Task objective: Every line of the listing belongs in your answer exactly as written; the images do not.

[Start of Attachment]

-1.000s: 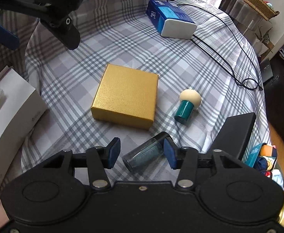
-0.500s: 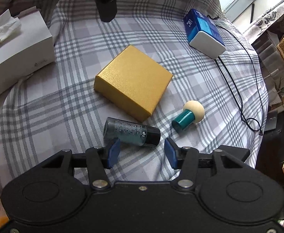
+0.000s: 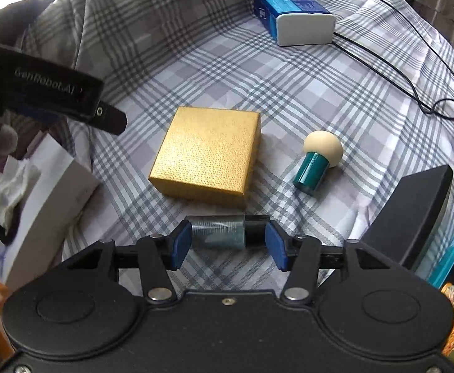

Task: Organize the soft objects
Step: 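Close right tool around the black glass bottle, then lift the black bottle with right tool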

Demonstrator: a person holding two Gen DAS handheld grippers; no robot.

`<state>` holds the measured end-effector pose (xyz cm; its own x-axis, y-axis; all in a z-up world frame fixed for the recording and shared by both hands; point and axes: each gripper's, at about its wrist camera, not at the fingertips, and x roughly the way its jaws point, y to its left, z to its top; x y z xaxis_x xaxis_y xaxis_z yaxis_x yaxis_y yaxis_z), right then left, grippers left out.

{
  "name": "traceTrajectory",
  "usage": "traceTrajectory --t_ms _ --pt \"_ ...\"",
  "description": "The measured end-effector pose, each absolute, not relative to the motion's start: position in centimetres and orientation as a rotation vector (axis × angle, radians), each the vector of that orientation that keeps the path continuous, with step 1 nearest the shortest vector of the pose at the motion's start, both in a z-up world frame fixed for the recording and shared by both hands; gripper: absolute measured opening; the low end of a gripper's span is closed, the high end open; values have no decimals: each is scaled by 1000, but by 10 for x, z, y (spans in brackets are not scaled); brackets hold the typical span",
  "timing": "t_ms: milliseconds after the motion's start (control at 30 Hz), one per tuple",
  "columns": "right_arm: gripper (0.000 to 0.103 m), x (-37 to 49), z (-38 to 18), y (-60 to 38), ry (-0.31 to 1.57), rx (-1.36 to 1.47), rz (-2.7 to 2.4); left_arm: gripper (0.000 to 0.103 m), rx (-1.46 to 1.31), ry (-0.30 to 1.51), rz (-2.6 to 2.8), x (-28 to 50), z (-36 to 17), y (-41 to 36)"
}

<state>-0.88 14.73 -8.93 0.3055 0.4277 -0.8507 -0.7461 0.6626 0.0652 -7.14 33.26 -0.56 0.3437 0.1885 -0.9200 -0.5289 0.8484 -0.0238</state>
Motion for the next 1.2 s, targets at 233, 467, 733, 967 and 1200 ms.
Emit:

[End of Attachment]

Exercise solution:
-1.000s: 
-0.500s: 
+0.000s: 

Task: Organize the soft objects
Step: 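Close right tool around the black glass bottle, then lift the black bottle with right tool
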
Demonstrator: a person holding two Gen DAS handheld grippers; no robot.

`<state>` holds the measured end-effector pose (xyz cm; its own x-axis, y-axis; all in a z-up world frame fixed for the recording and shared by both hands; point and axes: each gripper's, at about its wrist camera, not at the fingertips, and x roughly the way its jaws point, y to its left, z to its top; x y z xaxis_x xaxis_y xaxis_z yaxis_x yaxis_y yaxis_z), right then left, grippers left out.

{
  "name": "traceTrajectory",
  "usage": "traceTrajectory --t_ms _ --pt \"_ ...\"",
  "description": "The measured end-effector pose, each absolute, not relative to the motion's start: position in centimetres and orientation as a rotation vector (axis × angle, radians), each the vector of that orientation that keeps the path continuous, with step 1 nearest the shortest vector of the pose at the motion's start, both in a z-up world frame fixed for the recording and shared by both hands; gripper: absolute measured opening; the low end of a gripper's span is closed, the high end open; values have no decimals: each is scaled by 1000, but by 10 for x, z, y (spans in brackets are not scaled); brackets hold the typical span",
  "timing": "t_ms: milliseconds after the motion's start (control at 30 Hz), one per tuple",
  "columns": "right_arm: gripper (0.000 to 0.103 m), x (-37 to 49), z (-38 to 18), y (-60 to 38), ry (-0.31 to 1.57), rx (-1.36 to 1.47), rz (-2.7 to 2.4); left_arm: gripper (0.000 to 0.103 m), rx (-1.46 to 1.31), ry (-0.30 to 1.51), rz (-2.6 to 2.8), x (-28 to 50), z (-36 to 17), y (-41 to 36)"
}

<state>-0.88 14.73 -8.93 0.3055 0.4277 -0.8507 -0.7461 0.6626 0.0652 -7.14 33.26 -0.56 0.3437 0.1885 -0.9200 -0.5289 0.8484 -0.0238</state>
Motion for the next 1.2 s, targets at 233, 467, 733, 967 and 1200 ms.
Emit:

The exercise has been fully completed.